In Alaska, Native firms became some the state’s largest companies in recent years because of their federal contracting businesses. Some of their contracts have been worth billions.
Many now operate globally, providing security at military bases, digitizing government records and installing bridges and classrooms. Their success is visible in Anchorage, where many of the shiny new office buildings that have sprouted in town are Native corporation headquarters.
But in the Lower 48, the Alaska Native firms have been lambasted by some reform-minded federal lawmakers and other minority business leaders because of the bidding advantages that Congress, led by Alaska Sen. Ted Stevens, provided them in the 1980s and 1990s.
But in a matter of months, Alford has gone from fierce opponent to potent ally of the Native firms.
Alford said his main beef with them was that black-owned businesses were getting a smaller piece of the federal contracting pie.
What really rankled: when billions in federal contracting dollars were awarded without competition to Alaska Native firms for post-Hurricane Katrina reconstruction, while black-owned firms based in the region were bit players, he said.
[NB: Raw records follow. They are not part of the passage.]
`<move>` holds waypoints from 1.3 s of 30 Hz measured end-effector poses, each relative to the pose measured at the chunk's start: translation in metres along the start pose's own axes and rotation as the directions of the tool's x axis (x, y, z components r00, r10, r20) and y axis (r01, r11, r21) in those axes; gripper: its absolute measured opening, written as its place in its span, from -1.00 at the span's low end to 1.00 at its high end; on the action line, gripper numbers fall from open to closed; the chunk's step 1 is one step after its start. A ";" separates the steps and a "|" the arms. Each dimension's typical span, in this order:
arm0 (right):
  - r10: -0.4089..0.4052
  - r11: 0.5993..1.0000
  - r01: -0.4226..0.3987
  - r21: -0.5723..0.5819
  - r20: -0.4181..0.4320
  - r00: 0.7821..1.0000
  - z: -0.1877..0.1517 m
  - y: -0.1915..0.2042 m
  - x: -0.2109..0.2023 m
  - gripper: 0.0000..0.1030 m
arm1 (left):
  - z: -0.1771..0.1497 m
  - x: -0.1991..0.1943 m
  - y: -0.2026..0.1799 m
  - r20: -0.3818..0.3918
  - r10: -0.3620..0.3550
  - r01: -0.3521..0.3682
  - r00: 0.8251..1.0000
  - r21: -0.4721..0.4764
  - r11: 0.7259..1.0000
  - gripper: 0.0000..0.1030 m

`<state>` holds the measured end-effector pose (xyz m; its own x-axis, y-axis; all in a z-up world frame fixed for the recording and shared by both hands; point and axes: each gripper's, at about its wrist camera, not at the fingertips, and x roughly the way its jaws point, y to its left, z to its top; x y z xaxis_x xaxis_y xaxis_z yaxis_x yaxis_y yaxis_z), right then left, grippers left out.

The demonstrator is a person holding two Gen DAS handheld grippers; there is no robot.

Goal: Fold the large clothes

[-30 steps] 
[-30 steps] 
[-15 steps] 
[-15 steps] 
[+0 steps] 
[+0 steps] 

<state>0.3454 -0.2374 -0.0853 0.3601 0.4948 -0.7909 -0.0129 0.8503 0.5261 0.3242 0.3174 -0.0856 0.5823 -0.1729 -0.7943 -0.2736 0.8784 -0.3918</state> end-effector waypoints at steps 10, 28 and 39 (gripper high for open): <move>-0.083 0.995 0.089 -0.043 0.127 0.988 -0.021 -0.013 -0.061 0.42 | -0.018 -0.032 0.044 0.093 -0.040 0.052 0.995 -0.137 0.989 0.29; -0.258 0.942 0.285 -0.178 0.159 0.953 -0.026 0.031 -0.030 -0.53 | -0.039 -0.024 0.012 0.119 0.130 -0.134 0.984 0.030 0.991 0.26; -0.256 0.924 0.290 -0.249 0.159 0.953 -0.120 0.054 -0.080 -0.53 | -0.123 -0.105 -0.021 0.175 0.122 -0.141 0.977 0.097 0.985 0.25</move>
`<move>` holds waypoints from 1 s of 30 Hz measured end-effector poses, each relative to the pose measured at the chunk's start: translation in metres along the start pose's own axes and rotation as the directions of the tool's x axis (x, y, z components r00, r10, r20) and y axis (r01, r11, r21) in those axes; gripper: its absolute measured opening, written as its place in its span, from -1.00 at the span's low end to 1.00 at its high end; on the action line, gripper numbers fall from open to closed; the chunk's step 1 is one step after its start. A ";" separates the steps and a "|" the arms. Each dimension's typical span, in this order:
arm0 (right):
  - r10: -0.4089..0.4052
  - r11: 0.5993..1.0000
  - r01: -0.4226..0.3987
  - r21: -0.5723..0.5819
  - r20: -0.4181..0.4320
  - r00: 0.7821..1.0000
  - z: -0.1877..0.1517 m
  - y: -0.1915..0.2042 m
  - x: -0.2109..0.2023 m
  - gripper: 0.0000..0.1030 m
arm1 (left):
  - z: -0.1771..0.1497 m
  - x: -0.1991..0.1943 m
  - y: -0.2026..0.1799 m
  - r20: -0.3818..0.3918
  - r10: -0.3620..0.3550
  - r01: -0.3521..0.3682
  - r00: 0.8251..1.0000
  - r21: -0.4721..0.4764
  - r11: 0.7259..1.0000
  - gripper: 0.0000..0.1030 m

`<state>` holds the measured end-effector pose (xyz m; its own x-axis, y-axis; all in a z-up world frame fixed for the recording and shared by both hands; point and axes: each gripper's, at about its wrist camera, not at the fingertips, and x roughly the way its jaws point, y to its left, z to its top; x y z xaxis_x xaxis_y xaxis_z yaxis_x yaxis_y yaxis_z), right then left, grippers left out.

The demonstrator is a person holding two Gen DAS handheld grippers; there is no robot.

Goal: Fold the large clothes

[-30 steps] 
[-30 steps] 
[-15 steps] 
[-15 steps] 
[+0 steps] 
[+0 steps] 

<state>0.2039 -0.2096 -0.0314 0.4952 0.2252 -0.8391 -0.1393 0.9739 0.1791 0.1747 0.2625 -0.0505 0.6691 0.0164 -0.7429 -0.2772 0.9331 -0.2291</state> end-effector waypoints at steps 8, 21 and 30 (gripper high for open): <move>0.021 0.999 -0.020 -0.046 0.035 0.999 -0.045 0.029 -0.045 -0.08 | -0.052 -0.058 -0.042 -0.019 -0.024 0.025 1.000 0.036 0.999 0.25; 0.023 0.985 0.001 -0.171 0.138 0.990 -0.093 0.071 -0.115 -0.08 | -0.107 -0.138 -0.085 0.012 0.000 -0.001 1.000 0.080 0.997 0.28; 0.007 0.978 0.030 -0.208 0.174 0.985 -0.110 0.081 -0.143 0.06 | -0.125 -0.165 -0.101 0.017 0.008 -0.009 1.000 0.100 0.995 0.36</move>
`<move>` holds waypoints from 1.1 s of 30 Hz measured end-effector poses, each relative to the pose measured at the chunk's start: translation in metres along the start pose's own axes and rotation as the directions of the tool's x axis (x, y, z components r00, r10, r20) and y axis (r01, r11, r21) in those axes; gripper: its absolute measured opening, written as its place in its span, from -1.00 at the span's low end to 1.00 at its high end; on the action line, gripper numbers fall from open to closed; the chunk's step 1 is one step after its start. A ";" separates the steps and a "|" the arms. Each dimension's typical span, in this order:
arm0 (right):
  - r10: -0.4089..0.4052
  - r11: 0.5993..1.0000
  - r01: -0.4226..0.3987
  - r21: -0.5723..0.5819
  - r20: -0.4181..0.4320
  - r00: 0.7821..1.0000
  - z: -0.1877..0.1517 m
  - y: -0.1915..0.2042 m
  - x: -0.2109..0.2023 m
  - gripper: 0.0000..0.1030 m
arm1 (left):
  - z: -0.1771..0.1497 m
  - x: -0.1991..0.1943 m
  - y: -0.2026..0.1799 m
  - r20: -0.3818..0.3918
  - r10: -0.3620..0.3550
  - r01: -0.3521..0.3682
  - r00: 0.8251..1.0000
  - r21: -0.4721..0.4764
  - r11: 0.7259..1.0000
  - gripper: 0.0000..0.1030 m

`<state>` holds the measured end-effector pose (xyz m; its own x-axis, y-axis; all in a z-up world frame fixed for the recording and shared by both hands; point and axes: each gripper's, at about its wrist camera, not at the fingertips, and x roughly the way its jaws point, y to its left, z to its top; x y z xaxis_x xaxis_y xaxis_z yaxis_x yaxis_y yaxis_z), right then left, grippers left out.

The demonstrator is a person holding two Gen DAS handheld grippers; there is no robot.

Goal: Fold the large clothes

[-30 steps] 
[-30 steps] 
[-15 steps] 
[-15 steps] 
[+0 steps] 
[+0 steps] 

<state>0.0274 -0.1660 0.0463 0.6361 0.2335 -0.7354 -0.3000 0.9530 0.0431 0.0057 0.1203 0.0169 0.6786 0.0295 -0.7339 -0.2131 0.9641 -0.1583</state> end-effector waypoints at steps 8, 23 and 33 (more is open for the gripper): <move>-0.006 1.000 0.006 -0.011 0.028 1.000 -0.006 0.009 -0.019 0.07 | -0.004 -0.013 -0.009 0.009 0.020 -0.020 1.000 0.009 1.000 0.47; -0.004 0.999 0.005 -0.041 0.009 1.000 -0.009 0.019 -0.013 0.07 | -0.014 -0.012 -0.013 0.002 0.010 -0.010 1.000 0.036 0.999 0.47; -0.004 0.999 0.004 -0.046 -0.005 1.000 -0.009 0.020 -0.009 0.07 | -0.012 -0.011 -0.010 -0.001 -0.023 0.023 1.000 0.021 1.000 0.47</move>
Last week, the black chamber brought more than 20 black business executives from around the country to Anchorage. The executives spent a few days networking with Alaska Native firms and other minority-owned businesses based in Alaska. They mixed and shared business tips at a minority contracting conference at a downtown hotel. They went halibut fishing and sight-seeing.
Many of the black entrepreneurs left Alaska at the end of the week with new business partnerships with Native-owned firms, Alford said Wednesday.
Alford told Alaska business executives at the conference that he’d tell Washington, D.C., lawmakers who have in the past attempted to curtail Alaska Native firms’ contracting advantages to “lay off.”
So far, there have been a lot of Congressional hearings but few changes to the contracting program. The federal Small Business Administration held several consultations with Native organizations last year to get input on how the program could be improved, but the agency hasn’t decided yet whether to make any changes, an SBA spokesman said Wednesday.
Alaska Native organizations spent a lot of time in Washington, D.C., last year trying to persuade lawmakers to support the current provisions in federal law that allow Alaska Native firms to obtain contracts of any size without competition. While Congress did not give that ability to most minority-owned companies, it remains available to other multinational firms, they say.
The black chamber is one of two minority business groups that penned a strategic alliance with the National 8(a) Association last week. The national association is an offshoot of the Alaska 8(a) Association. The Alaska Veterans Business Alliance also penned an agreement with the 8(a) association.
The groups have agreed to meet regularly to discuss legislation or proposed federal rules that could impact their organizations. They also agreed to work together on business training and networking.